### ASSIGNED TASK:
Transcribe the data that follows in full. Leave out the pictures.

### DATA PROVIDED:
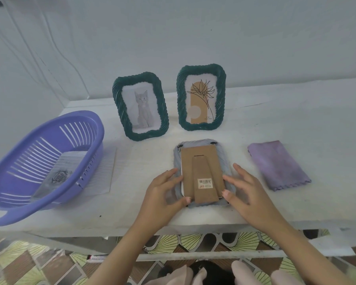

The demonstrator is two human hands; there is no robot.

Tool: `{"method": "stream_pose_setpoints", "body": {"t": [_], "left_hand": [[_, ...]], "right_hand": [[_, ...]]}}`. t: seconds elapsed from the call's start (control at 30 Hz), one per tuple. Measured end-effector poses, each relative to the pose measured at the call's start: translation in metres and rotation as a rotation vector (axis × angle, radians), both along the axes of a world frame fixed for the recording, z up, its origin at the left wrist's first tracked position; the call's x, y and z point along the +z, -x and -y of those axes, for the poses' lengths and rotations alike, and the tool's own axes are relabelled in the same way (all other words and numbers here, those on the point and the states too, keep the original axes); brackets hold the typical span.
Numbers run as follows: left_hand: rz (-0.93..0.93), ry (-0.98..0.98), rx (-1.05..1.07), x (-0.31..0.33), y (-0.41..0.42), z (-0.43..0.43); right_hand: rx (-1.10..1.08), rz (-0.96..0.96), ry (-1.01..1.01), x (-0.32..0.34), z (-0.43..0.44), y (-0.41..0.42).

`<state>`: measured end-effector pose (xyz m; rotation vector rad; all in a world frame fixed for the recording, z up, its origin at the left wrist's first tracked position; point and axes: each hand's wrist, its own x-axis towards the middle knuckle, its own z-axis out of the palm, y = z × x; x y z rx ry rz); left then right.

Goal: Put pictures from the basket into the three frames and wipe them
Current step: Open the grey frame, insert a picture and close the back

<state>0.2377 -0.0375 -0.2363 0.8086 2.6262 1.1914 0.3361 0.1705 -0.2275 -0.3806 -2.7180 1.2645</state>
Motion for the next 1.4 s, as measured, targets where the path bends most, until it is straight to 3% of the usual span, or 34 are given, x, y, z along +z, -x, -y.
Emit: {"method": "stream_pose_setpoints", "body": {"t": [0.33,0.47,0.63,0.9,1.17,1.4], "left_hand": [[0.043,-0.065,0.116,-0.002,-0.004,-0.009],[0.073,-0.076,0.133,-0.002,-0.003,-0.011],[0.115,-0.113,0.145,0.000,-0.003,-0.012],[0.134,-0.159,0.143,0.001,-0.003,-0.012],[0.092,-0.109,0.180,0.000,-0.003,-0.016],[0.114,-0.110,0.181,0.000,-0.003,-0.018]], "right_hand": [[-0.062,-0.039,0.134,0.010,0.009,0.000],[-0.115,-0.118,0.057,0.011,0.012,0.000],[-0.158,-0.089,0.237,0.014,0.017,0.004],[-0.209,-0.055,0.365,0.012,0.015,0.006],[-0.194,-0.078,0.080,0.012,0.024,0.005],[-0.219,-0.038,0.080,0.012,0.019,0.012]]}}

### RESPONSE TO THE TASK:
The demonstrator is two human hands; there is no robot.

Tool: `{"method": "stream_pose_setpoints", "body": {"t": [_], "left_hand": [[_, ...]], "right_hand": [[_, ...]]}}`. t: seconds elapsed from the call's start (control at 30 Hz), one per tuple. Measured end-effector poses, each relative to the pose measured at the call's start: translation in metres and rotation as a rotation vector (axis × angle, radians), both along the axes of a world frame fixed for the recording, z up, its origin at the left wrist's first tracked position; the call's x, y and z point along the +z, -x and -y of those axes, for the poses' lengths and rotations alike, and the tool's own axes are relabelled in the same way (all other words and numbers here, those on the point and the states too, keep the original axes); brackets hold the typical span.
Numbers run as follows: left_hand: rz (-0.93..0.93), ry (-0.98..0.98), rx (-1.05..1.07), x (-0.31..0.33), y (-0.41..0.42), z (-0.43..0.43); right_hand: rx (-1.10..1.08), rz (-0.96..0.96), ry (-1.01..1.01), x (-0.32..0.34), z (-0.43..0.44), y (-0.41..0.42).

`<state>`: measured end-effector pose (xyz m; rotation vector rad; all in a world frame fixed for the recording, z up, its origin at the left wrist's first tracked position; point and axes: each hand's wrist, its own x-axis towards the middle knuckle, its own z-axis out of the palm, y = z × x; x y z rx ry rz); left then right.

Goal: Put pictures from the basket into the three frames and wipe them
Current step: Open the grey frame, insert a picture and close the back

<state>0.2377 -0.0375 -0.2363 0.8086 2.6262 1.1914 0.3361 0.1705 -0.2275 -0.3806 -2.7180 1.2645</state>
Motion for the next 1.4 s, as measured, targets where the path bends most, until it is straight to 3% of the usual span, or 34 are given, x, y, z along +z, -x, -y.
Emit: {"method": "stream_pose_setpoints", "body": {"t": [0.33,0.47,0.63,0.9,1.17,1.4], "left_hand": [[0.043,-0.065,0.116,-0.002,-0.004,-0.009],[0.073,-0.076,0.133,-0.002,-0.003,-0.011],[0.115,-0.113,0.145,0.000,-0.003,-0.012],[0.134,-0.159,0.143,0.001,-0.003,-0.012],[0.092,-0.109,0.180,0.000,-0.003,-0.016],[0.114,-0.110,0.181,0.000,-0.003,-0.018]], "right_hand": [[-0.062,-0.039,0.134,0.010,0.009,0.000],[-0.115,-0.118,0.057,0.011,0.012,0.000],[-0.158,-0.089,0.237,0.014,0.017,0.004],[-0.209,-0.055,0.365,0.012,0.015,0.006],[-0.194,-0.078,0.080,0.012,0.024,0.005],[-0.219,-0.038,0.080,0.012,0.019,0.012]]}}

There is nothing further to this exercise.